**THE PROBLEM**
A verbatim copy of every entry is required. Produce it now.

**TASK MATERIAL**
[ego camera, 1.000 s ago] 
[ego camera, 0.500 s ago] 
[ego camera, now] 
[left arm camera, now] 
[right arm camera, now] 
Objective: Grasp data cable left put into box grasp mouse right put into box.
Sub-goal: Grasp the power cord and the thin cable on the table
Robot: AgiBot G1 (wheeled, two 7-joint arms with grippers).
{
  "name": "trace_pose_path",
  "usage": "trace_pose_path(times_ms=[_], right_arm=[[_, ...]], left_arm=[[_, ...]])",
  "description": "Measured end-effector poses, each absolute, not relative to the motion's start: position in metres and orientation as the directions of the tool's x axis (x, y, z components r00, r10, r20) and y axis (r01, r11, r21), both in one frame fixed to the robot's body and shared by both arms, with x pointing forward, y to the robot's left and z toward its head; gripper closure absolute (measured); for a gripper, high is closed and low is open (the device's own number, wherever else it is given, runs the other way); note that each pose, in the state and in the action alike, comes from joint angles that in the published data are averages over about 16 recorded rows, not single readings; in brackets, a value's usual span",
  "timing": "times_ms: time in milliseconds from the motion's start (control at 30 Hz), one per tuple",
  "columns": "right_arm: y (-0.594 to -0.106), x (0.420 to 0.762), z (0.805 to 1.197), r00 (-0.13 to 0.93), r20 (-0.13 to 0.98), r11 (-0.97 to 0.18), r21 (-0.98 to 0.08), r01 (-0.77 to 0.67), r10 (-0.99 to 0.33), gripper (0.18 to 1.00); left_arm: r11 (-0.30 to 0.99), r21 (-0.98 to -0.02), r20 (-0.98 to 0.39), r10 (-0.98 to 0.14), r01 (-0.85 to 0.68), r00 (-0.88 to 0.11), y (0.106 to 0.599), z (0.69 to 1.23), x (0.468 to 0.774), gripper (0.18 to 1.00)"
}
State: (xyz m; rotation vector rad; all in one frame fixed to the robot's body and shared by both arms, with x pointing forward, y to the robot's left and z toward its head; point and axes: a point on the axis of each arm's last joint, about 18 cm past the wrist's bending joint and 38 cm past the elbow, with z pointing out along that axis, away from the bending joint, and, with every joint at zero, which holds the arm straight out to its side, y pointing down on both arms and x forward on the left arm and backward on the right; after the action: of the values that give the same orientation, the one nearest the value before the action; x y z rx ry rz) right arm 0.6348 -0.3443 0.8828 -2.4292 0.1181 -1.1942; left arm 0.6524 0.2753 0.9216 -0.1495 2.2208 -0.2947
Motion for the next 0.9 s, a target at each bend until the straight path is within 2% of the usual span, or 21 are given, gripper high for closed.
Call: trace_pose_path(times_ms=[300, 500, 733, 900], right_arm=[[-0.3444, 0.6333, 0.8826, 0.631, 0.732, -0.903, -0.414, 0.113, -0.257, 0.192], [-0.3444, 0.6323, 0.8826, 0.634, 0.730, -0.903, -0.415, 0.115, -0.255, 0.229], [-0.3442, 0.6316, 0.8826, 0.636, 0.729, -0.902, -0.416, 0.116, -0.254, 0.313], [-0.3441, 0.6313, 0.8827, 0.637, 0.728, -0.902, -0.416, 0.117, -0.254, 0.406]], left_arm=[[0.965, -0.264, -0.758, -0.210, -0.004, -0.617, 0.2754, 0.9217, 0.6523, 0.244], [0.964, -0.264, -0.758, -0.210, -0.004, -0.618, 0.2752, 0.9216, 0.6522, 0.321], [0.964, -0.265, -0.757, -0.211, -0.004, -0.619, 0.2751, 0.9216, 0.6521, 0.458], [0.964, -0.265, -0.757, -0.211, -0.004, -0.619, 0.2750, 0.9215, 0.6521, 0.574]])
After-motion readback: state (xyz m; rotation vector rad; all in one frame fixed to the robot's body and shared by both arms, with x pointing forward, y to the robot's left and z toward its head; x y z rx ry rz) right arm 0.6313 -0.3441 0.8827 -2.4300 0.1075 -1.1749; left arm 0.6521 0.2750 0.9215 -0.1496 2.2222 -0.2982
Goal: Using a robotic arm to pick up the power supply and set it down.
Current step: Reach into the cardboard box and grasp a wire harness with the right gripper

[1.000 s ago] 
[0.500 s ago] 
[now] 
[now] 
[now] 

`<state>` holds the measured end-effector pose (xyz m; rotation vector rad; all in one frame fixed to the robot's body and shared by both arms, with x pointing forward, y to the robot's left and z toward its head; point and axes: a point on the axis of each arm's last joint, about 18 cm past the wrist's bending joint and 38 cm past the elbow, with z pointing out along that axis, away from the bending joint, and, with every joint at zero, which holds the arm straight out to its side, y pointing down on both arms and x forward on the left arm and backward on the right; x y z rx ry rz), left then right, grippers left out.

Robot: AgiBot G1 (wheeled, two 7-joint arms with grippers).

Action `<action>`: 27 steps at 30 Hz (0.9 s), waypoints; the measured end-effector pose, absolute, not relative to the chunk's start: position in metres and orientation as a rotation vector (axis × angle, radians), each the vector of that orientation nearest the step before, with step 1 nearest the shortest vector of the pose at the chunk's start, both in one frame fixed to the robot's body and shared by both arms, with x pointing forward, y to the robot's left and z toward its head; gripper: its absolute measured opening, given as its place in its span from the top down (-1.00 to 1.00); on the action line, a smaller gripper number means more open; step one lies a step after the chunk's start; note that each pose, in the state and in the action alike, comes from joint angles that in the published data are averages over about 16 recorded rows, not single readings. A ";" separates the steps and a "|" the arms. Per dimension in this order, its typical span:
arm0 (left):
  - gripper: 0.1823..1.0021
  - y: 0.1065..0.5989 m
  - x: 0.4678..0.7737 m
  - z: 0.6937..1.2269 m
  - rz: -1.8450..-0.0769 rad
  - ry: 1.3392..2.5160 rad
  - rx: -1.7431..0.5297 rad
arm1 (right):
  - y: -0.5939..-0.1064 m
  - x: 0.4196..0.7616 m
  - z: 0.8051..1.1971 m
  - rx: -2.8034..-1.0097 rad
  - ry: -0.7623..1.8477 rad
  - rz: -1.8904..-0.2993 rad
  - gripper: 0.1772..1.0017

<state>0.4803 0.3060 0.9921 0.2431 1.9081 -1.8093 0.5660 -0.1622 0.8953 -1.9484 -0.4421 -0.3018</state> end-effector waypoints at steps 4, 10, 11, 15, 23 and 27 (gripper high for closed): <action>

**REPLY**
[ego camera, 1.000 s ago] 
[ego camera, 0.500 s ago] 
[ego camera, now] 
[left arm camera, now] 
[right arm camera, now] 
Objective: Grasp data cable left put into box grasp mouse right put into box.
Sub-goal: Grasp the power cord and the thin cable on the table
Robot: AgiBot G1 (wheeled, two 7-joint arms with grippers).
{
  "name": "trace_pose_path",
  "usage": "trace_pose_path(times_ms=[_], right_arm=[[_, ...]], left_arm=[[_, ...]])",
  "description": "Measured end-effector poses, each absolute, not relative to the motion's start: position in metres and orientation as the directions of the tool's x axis (x, y, z components r00, r10, r20) and y axis (r01, r11, r21), both in one frame fixed to the robot's body and shared by both arms, with x pointing forward, y to the robot's left and z toward its head; gripper closure absolute (measured); for a gripper, high is closed and low is open (the device's own number, wherever else it is given, runs the other way); note that each pose, in the state and in the action alike, comes from joint angles that in the published data are averages over about 16 recorded rows, not single readings; in brackets, a value's usual span",
  "timing": "times_ms: time in milliseconds from the motion's start (control at 30 Hz), one per tuple",
  "columns": "right_arm: y (-0.594 to -0.106), x (0.420 to 0.762), z (0.805 to 1.197), r00 (-0.13 to 0.93), r20 (-0.13 to 0.98), r11 (-0.97 to 0.18), r21 (-0.98 to 0.08), r01 (-0.77 to 0.67), r10 (-0.99 to 0.33), gripper (0.18 to 1.00); left_arm: r11 (-0.30 to 0.99), r21 (-0.98 to -0.02), r20 (-0.98 to 0.39), r10 (-0.98 to 0.14), r01 (-0.85 to 0.68), r00 (-0.88 to 0.11), y (0.106 to 0.599), z (0.69 to 1.23), x (0.468 to 0.774), gripper (0.18 to 1.00)"
}
State: (xyz m; rotation vector rad; all in one frame fixed to the robot's body and shared by both arms, with x pointing forward, y to the robot's left and z toward its head; point and axes: a point on the axis of each arm's last joint, about 18 cm past the wrist's bending joint and 38 cm past the elbow, with z pointing out along that axis, away from the bending joint, and, with every joint at zero, which holds the arm straight out to its side, y pointing down on both arms and x forward on the left arm and backward on the right; after the action: of the values that give the same orientation, the one nearest the value before the action; x y z rx ry rz) right arm 0.6348 -0.3443 0.8828 -2.4292 0.1181 -1.1942; left arm 0.6524 0.2753 0.9216 -0.1495 2.2208 -0.2947
Motion for the next 0.9 s, a target at each bend until the straight path is within 2% of the usual span, or 21 are given, gripper high for closed.
Call: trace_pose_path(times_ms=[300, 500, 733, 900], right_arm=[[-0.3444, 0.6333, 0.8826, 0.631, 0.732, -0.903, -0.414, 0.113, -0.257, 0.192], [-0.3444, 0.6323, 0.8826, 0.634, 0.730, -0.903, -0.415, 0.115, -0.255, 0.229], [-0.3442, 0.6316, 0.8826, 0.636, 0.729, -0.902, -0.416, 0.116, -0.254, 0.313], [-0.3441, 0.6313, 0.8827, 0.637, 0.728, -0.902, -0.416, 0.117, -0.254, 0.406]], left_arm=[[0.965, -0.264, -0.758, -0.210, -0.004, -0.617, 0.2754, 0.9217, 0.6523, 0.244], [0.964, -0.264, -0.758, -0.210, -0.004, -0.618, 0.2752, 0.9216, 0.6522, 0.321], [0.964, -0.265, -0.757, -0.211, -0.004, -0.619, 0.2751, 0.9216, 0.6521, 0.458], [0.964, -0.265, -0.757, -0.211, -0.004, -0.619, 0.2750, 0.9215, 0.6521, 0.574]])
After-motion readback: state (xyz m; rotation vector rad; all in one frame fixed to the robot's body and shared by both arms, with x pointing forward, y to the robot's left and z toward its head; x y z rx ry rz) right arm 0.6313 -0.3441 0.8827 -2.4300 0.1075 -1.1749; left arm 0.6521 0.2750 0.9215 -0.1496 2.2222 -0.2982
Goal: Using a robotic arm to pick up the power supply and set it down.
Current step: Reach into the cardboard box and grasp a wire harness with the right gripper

[1.000 s ago] 
[0.500 s ago] 
[now] 
[now] 
[now] 

`<state>` holds the measured end-effector pose (xyz m; rotation vector rad; all in one frame fixed to the robot's body and shared by both arms, with x pointing forward, y to the robot's left and z toward its head; point and axes: a point on the axis of each arm's last joint, about 18 cm past the wrist's bending joint and 38 cm past the elbow, with z pointing out along that axis, away from the bending joint, and, with every joint at zero, which holds the arm straight out to its side, y pointing down on both arms and x forward on the left arm and backward on the right; x y z rx ry rz), left then right, grippers left out.

Robot: AgiBot G1 (wheeled, two 7-joint arms with grippers).

Action `<action>`: 27 steps at 30 Hz (0.9 s), waypoints; the measured end-effector pose, absolute, not relative to the chunk's start: position in metres and orientation as a rotation vector (axis × angle, radians), each the vector of that orientation nearest the step before, with step 1 nearest the shortest vector of the pose at the chunk's start, both in one frame fixed to the robot's body and shared by both arms, with x pointing forward, y to the robot's left and z toward its head; gripper: its absolute measured opening, given as its place in its span from the top down (-1.00 to 1.00); on the action line, a smaller gripper number means more open; step one lies a step after the chunk's start; note that each pose, in the state and in the action alike, comes from joint angles that in the published data are averages over about 16 recorded rows, not single readings. A ";" separates the steps and a "|" the arms. Per dimension in this order, its typical span:
arm0 (left):
  - gripper: 0.1823..1.0021
  - y: 0.1065..0.5989 m
  - x: 0.4678..0.7737 m
  - z: 0.6937..1.2269 m
  - rz: -1.8450..-0.0769 rad
  - ry: 1.3392..2.5160 rad
  - rx: -1.7431..0.5297 rad
arm1 (right):
  - y: -0.5939..-0.1064 m
  - x: 0.4196..0.7616 m
  - z: 0.8051..1.1971 m
  - rx: -2.8034..-1.0097 rad
  - ry: -0.7623..1.8477 rad
  - rz: -1.8904..-0.2993 rad
  - gripper: 0.1772..1.0017

<state>0.4803 0.3060 0.9921 0.2431 1.9081 -1.8093 0.5660 -0.1622 0.8953 -1.9484 -0.4421 -0.3018</state> end-effector waypoints at steps 4, 10, 11, 15, 23 and 27 (gripper high for closed): <action>

This concludes the output for the exercise.